Security Alert! The challenging of patching a large production estate

NHS WannaCry was just one of the many cyber security incidents that took place in the first half of 2017.

We all have seen how our digital society can be easily put to on its knees by some cleverly planned cyber attacks.

Is not only hospitals booking systems that can be affected. Such attacks can also target transport systems (their booking and reservation systems, see BA), banking services, internet providing services and even the electric grid.

How can we protect our systems to reduce the risk of being the next victims?

For sure the first thing to do is making sure that your servers (OS, Middleware and application level) are all up to date running the latest updated vendor version (this was not the case for NHS Windows XP).

Of course it is easier said than done, in particular when we are talking about large organisations, with world-wide presence and several hundreds/thousands of services running in different time zones, serving internal and external customers.

Real world example of a global organisation with 100,000+ employees and several offices all over the world:
One country only (e.g. Germany) in scope might comprise of 300+ services (3000+ servers) owned by 200+ different service owners and application teams.

How to approach such a patching exercise?

The level of complexity in the above case is extremely high. But don’t be disheartened, let’s follow these key steps to start with:

Confirm your scope: identify all the relevant services for the security patching exercise.
Confirm the server inventory list (DEV, PROD, DR environments) for each service.
Formalize the patching process: agree and document a well defined patching approach. Who will do what and in what timescales.
Build a dedicated team: you will need coordinators (Project Managers) and patching engineers.
Plan: produce a realistic patching schedule for the next weeks and weekends.

The challenges you will face

DATA QUALITY: the larger the organisation, the more unlikely it will be to have accurate and reliable CMDB/CMS databases.

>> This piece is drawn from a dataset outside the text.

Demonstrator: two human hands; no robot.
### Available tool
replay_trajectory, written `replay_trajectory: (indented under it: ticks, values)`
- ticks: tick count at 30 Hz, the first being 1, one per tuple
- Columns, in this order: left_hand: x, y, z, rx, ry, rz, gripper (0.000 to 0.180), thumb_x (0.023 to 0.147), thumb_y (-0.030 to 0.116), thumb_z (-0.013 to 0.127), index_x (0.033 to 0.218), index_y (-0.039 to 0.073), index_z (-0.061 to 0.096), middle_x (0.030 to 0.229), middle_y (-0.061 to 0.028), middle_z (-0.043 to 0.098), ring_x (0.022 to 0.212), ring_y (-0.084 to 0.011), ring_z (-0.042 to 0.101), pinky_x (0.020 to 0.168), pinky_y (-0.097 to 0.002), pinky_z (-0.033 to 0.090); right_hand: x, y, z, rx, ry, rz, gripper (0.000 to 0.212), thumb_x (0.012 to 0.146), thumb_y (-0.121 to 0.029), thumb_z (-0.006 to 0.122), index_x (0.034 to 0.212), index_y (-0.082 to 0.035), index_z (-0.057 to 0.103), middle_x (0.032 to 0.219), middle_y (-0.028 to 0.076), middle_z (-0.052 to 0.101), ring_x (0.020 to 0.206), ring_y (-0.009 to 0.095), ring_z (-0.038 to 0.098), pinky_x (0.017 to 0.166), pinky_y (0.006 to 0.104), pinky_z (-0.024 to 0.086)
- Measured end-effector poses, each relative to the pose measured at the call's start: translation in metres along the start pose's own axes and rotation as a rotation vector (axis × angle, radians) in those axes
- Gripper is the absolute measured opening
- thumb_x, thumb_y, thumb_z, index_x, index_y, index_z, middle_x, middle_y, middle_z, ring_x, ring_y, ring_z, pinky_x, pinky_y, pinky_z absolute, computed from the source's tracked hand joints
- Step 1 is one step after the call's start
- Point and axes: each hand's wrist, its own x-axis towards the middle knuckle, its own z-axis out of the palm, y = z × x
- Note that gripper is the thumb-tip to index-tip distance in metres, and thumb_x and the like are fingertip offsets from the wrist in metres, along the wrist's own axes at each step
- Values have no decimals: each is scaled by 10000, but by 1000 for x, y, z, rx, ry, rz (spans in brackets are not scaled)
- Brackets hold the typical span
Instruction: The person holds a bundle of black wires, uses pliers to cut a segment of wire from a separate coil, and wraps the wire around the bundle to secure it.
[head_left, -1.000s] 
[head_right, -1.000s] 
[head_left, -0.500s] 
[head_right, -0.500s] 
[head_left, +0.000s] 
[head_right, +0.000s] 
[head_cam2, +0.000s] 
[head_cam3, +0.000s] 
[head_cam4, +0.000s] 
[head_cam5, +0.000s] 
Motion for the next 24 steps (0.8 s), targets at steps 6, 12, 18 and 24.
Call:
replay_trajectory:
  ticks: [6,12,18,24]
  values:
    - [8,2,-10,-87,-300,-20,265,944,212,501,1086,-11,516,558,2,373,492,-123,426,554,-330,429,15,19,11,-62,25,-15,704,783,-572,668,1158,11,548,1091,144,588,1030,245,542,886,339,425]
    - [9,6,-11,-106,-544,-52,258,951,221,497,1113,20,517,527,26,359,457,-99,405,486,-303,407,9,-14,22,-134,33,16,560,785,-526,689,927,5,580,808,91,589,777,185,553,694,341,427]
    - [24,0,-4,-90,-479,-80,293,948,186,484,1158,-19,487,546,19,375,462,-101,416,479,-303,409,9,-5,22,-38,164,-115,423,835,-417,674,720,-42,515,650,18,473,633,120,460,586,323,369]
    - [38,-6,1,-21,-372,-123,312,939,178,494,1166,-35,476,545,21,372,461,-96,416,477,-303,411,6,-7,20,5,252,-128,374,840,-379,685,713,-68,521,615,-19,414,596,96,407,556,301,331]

You will be pulling out incomplete extracts, lacking server names and sometime even service owner will not be accurate (the person mentioned might have left the company years ago).
COMMUNICATIONS AND COORDINATION: liaising with multiple application teams will not be easy and senior management assistance might be required to push those service owners who do not read emails and think their time is more valuable than looking after their server estate security.
RESOURCE CONSTRAINTS: it will not be easy to estimate how many resources should be dedicated on this project.
There are two main activities: coordination tasks (assessing the scope, confirming the inventory, liaising with service owners, planning patching schedules, project management and project reporting) and patching tasks (bulk patching, manual patching, troubleshooting, pre/post health checks, server stop and restarts, application testing etc).
MANAGING EXPECTATIONS: security patching itself should be executed in timely manner and senior executives will expect results ASAP! Hence it is key to set realistic expectations. This can be done by setting priorities: for instance focusing first on critical services (Tier 0, Cat A) and on the ones where the inventory is clear and well defined.

This was just a taster of how difficult and challenging it can be to look after your estate security and update it in timely manners.

There are no shortcuts or excuses, this work has to be planned properly and executed accurately by dedicated resources, keeping in mind that this is not a one-off exercise, further patching or upgrades might be required in the coming months. So you better keep your house in order!